The output is the lines below from the one with "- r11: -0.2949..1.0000" through the one with "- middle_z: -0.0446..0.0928", both included, printed exactly and with no other line.
***** Source data *****
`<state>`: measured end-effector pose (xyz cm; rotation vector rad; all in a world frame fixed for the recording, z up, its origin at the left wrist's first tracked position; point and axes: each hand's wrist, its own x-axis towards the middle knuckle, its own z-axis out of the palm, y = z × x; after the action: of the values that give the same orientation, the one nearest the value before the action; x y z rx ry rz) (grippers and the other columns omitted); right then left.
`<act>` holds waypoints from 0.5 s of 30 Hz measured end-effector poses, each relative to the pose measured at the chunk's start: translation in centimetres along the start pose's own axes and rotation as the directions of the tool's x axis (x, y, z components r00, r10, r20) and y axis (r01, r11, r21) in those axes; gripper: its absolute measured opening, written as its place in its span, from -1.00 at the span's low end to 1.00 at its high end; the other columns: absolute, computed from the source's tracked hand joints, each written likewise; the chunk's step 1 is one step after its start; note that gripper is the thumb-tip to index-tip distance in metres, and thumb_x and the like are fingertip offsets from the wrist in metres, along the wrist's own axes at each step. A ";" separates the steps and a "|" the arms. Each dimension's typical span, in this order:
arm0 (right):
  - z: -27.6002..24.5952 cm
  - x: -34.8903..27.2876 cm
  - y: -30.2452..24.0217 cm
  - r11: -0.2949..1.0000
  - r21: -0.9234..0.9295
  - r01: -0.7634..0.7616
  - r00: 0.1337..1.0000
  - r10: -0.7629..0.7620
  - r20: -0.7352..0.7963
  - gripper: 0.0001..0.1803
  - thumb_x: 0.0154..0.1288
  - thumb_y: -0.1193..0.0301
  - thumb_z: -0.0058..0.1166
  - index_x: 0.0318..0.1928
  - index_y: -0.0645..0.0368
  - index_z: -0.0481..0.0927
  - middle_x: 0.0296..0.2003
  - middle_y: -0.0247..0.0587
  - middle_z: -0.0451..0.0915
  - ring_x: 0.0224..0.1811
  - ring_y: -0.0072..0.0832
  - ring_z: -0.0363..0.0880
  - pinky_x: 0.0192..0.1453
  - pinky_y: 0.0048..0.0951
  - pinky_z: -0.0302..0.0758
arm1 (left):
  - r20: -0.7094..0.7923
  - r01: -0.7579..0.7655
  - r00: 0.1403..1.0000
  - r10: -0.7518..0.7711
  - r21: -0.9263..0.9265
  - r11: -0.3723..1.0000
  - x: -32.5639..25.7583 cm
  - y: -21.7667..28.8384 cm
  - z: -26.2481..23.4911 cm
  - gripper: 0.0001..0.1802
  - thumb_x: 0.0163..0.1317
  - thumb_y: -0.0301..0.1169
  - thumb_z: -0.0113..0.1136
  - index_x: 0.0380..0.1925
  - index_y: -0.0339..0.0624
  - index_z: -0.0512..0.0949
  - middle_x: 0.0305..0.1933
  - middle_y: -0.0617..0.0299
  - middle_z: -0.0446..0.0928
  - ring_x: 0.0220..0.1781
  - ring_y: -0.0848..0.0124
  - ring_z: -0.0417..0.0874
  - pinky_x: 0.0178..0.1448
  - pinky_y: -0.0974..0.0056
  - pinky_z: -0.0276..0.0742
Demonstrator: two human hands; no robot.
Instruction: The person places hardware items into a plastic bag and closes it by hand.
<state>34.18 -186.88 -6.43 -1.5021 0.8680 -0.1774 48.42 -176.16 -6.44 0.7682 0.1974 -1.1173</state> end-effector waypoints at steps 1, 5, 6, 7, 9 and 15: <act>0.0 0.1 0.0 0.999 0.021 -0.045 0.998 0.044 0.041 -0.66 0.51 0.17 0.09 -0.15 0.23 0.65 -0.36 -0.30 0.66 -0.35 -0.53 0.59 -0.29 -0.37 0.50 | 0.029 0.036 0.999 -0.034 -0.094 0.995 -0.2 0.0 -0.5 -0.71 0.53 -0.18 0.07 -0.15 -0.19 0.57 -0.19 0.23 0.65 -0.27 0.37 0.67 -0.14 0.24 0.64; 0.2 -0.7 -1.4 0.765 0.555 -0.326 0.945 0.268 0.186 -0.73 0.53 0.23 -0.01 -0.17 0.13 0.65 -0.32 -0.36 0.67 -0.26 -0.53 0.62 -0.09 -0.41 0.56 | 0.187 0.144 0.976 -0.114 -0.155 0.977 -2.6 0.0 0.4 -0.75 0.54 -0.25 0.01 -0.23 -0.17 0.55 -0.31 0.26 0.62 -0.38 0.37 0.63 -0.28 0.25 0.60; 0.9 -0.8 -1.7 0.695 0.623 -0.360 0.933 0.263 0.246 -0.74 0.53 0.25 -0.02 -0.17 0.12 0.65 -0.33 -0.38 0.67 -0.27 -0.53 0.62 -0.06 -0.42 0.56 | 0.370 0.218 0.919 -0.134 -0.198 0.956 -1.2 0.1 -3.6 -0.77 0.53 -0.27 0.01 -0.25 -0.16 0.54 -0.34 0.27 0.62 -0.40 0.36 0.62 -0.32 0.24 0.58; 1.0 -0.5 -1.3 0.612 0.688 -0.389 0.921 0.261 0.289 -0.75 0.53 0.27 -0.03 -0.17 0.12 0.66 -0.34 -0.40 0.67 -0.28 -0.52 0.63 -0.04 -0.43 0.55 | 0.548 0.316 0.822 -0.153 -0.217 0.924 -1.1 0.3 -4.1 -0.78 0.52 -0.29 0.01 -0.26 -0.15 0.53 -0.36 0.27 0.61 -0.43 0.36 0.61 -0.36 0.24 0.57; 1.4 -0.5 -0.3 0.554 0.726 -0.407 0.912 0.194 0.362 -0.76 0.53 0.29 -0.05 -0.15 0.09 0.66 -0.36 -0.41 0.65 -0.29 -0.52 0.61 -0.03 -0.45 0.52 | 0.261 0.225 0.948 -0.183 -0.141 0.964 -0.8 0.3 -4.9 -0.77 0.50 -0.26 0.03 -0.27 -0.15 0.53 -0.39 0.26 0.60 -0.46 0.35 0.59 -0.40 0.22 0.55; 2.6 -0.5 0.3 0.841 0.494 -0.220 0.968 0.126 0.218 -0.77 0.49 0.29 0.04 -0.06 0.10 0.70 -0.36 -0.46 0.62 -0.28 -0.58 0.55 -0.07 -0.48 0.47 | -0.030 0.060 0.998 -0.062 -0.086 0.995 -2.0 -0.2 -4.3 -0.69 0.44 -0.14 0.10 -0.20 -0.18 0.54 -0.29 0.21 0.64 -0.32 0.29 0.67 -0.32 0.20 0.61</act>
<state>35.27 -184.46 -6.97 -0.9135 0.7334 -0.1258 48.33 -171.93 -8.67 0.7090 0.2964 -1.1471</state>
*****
Reply |
  - r11: -0.2949..1.0000
  - r21: -0.9234..0.9295
  - r01: -0.7634..0.7616
  - r00: 0.1337..1.0000
  - r10: -0.7629..0.7620
  - r20: -0.7352..0.7963
  - gripper: 0.0001..0.1803
  - thumb_x: 0.0154..0.1288
  - thumb_y: -0.1193..0.0301
  - thumb_z: -0.0058..0.1166
  - index_x: 0.0318..0.1928
  - index_y: -0.0645..0.0368
  - index_z: -0.0481..0.0927
  - middle_x: 0.0296..0.2003
  - middle_y: -0.0247..0.0587
  - middle_z: -0.0451..0.0915
  - ring_x: 0.0224..0.1811
  - ring_y: -0.0072..0.0832
  - ring_z: -0.0363..0.0880
  - pinky_x: 0.0192..0.1453
  - pinky_y: 0.0048..0.0951
  - pinky_z: -0.0302..0.0758
arm1 (left):
  - r20: -0.7094..0.7923
  - r01: -0.7579..0.7655
  - r00: 0.1403..1.0000
  - r10: -0.7518..0.7711
  - r21: -0.9263..0.9265
  - r11: -0.3723..1.0000
  - x: -32.5639..25.7583 cm
  - y: -21.7667..28.8384 cm
  - z: -26.2481..23.4911 cm
  - gripper: 0.0001..0.1802
  - thumb_x: 0.0163..0.1317
  - thumb_y: -0.0301..0.1169
  - thumb_z: -0.0113..0.1136
  - index_x: 0.0380..0.1925
  - index_y: -0.0339..0.0624
  - index_z: -0.0512..0.0949
  - middle_x: 0.0305..0.1933
  - middle_y: -0.0617..0.0299
  - middle_z: -0.0446..0.0928

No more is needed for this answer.